Zari stood in the middle of the living room, discarded, dismissed, forgotten. Tears blurred her vision as she watched the other woman go out the door. Christina made a soft sound, and Zari looked down at the innocent child in her arms.
We’ll just swap the babies. Those words weren’t spoken in jest. She meant them.
“And you, my love? What is going to happen to you?”
Zari tried to absorb the reality she was facing. Her precious child was gone. A woman she’d trusted had taken Tiam and run away. Tears ran down her cheeks. Only a monster could do such a thing. Only a twisted and heartless monster.
A thought came to her. She saw a printout this morning on the kitchen counter. A hotel reservation in Istanbul.
Her Tiam was there. She must be.
Zari had to go after her.
Part XI
“Take this,” he said, “and if, by gracious heaven,
A daughter for your solace should be given,
Let it among her ringlets be displayed,
And joy and honor will await the maid.”
—Ferdowsi
36
&nb
sp; Christina
It’s cold and damp in my cell, and I’ve lost all sense of time. Maybe I’ve been here for hours, but I’m not sure. There’s no way of knowing if Kyle and Elizabeth even realize I’ve gone missing.
Loud, angry voices reach me from the other room. Two men are arguing in Turkish. A third person is trying to interject, but he’s having no success at all in calming the others.
The only thing I do know is that my arms are numb from the shoulder sockets down. I try to move them and flex the muscles, but pins and needles is the best response I can get. And regardless of how frequently I shift my weight on the rug, the sharp cramp in my hip won’t go away. No one has checked on me since they dumped me here.

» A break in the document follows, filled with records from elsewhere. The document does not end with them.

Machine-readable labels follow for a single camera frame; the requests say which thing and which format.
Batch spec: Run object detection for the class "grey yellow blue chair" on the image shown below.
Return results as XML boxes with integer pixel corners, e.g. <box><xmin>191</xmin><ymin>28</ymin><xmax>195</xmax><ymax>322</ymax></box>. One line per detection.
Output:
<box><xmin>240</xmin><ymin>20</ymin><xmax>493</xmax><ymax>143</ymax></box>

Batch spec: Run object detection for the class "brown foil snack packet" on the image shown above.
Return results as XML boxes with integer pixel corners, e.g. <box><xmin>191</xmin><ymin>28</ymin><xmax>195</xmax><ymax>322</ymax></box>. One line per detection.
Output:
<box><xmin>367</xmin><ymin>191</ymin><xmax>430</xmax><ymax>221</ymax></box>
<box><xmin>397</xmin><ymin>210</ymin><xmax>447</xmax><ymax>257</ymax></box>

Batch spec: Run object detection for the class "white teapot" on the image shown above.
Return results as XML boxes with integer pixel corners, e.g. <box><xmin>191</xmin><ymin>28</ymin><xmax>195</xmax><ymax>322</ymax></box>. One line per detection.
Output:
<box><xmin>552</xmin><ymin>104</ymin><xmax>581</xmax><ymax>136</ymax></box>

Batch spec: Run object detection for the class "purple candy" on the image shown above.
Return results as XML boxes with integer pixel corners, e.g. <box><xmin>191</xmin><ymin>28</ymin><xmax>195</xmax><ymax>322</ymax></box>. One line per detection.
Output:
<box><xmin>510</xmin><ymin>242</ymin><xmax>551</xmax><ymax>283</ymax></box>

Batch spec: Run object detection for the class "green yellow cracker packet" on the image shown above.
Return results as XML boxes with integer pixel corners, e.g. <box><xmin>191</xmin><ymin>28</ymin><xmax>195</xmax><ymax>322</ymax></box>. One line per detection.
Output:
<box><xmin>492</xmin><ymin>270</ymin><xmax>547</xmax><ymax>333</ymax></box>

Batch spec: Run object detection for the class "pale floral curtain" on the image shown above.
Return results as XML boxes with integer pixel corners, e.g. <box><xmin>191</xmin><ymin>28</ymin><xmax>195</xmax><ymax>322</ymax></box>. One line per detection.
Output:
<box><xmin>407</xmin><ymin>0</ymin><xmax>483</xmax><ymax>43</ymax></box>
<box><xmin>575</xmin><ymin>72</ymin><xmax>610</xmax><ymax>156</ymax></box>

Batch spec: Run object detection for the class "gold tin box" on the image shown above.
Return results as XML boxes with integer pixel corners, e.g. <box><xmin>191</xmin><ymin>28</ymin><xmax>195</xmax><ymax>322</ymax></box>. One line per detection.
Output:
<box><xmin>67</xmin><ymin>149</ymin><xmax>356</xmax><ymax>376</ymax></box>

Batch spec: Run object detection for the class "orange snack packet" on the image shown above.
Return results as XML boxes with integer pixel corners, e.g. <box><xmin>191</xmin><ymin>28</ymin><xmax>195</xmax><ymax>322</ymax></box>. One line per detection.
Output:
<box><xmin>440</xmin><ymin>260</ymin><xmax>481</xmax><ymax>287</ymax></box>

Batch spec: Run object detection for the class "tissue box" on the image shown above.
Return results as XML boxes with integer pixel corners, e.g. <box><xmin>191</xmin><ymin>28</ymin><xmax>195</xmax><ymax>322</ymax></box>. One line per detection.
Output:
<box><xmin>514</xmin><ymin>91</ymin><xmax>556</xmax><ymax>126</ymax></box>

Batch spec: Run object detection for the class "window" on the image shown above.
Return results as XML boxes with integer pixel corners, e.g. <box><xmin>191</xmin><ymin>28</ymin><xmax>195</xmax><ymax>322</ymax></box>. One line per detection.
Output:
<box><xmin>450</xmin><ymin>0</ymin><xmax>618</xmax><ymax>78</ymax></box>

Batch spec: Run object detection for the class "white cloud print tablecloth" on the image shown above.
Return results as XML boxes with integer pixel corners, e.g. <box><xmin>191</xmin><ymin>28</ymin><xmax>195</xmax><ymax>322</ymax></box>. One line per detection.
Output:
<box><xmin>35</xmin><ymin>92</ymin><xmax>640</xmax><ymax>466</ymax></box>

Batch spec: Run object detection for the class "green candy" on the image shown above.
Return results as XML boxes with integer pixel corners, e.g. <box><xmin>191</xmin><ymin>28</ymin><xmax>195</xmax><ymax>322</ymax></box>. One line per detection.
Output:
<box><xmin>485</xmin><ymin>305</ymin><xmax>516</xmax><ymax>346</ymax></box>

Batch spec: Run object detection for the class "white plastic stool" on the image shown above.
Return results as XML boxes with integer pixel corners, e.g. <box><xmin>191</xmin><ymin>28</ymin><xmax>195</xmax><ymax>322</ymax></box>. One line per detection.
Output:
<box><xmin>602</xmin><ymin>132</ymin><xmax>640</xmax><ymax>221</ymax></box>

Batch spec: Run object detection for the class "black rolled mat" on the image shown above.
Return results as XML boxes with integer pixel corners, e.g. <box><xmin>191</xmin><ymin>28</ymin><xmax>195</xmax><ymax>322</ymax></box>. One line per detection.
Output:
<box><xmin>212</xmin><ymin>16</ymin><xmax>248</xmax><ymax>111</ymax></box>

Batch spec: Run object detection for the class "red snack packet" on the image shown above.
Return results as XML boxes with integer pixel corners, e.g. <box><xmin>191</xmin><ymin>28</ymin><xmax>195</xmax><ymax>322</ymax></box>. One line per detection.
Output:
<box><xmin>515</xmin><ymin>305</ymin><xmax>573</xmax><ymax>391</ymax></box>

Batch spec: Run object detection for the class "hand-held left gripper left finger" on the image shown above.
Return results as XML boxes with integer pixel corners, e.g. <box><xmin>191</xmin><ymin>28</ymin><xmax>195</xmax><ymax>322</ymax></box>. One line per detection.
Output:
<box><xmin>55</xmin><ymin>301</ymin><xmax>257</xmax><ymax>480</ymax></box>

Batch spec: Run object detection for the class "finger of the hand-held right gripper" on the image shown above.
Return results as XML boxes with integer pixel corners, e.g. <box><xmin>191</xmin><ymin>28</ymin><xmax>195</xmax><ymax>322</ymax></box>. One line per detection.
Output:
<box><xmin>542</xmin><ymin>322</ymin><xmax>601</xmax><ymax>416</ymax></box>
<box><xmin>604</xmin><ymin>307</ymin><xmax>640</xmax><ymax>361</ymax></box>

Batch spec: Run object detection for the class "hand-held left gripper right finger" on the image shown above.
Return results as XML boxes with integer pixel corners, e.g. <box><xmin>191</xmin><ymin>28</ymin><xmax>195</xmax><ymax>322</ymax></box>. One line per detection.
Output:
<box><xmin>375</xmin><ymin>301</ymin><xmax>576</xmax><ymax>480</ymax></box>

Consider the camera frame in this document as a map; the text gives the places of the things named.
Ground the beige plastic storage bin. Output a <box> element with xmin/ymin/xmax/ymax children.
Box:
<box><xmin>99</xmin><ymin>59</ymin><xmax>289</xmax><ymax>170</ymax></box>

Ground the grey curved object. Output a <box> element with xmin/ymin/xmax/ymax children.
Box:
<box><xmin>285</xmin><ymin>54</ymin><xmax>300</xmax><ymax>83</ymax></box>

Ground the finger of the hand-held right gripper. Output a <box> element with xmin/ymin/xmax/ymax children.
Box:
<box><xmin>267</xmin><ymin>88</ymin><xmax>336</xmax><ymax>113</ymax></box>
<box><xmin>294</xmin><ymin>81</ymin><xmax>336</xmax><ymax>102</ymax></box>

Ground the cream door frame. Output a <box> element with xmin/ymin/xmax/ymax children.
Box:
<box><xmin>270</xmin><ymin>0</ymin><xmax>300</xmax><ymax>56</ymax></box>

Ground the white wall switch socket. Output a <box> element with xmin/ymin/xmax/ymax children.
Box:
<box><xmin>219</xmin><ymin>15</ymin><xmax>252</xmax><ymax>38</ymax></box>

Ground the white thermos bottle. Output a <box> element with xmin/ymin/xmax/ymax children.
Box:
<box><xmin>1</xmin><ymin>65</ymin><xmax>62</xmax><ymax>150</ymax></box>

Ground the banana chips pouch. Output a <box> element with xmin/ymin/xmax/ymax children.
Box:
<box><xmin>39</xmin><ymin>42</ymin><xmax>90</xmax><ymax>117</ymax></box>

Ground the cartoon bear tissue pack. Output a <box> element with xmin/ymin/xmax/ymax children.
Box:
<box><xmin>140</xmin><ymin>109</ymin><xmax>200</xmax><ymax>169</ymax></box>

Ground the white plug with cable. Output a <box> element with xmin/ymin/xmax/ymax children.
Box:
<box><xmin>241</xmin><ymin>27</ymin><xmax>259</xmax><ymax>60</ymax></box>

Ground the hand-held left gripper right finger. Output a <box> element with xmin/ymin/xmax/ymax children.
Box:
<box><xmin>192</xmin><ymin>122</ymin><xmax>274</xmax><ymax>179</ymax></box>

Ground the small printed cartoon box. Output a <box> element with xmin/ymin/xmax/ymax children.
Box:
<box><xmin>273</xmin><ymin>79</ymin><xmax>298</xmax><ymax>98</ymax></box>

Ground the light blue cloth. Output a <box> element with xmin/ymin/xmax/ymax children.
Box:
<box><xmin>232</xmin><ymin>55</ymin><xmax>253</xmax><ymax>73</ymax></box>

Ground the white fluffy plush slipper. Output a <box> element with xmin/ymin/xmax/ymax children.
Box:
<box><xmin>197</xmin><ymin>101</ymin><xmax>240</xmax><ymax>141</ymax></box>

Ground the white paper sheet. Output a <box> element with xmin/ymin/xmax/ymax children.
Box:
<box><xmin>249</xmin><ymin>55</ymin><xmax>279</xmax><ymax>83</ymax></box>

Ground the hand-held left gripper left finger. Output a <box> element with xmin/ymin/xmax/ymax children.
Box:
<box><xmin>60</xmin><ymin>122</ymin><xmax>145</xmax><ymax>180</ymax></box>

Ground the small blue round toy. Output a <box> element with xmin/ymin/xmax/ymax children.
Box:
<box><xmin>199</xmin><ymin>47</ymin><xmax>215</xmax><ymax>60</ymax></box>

In every abduction film I’ve ever seen, the villains take a picture or a video and use it to get their ransom. Or they have the kidnap victim talk to their family on the phone. None of that has happened here. Maybe these men haven’t watched the same movies.
Something crashes against the door, setting my already taut nerves on edge. It sounds like a thrown chair. One man’s voice, loud and harsh, silences the others. He’s right outside my door. It’s obvious now that nothing has happened because they’d been waiting for the big boss to arrive. If this is the guy, he certainly doesn’t sound happy.
A bolt is pulled back, scraping metal against metal. Pushing myself upright and sitting tall, I stare at the door, ready to face whoever is coming in. No begging for my life. No cowering or crying or carrying on. If they’re going to kill me, they’ll do it, and no amount of drama from me will make any difference. Once again, my tremendous expertise comes from a thousand police shows.
The door squeaks open, giving me a glimpse of the room. Two younger men are standing by a table, squabbling in low voices. Their hands are gesturing angrily in every direction, and one of them jerks a thumb toward my door just as it closes.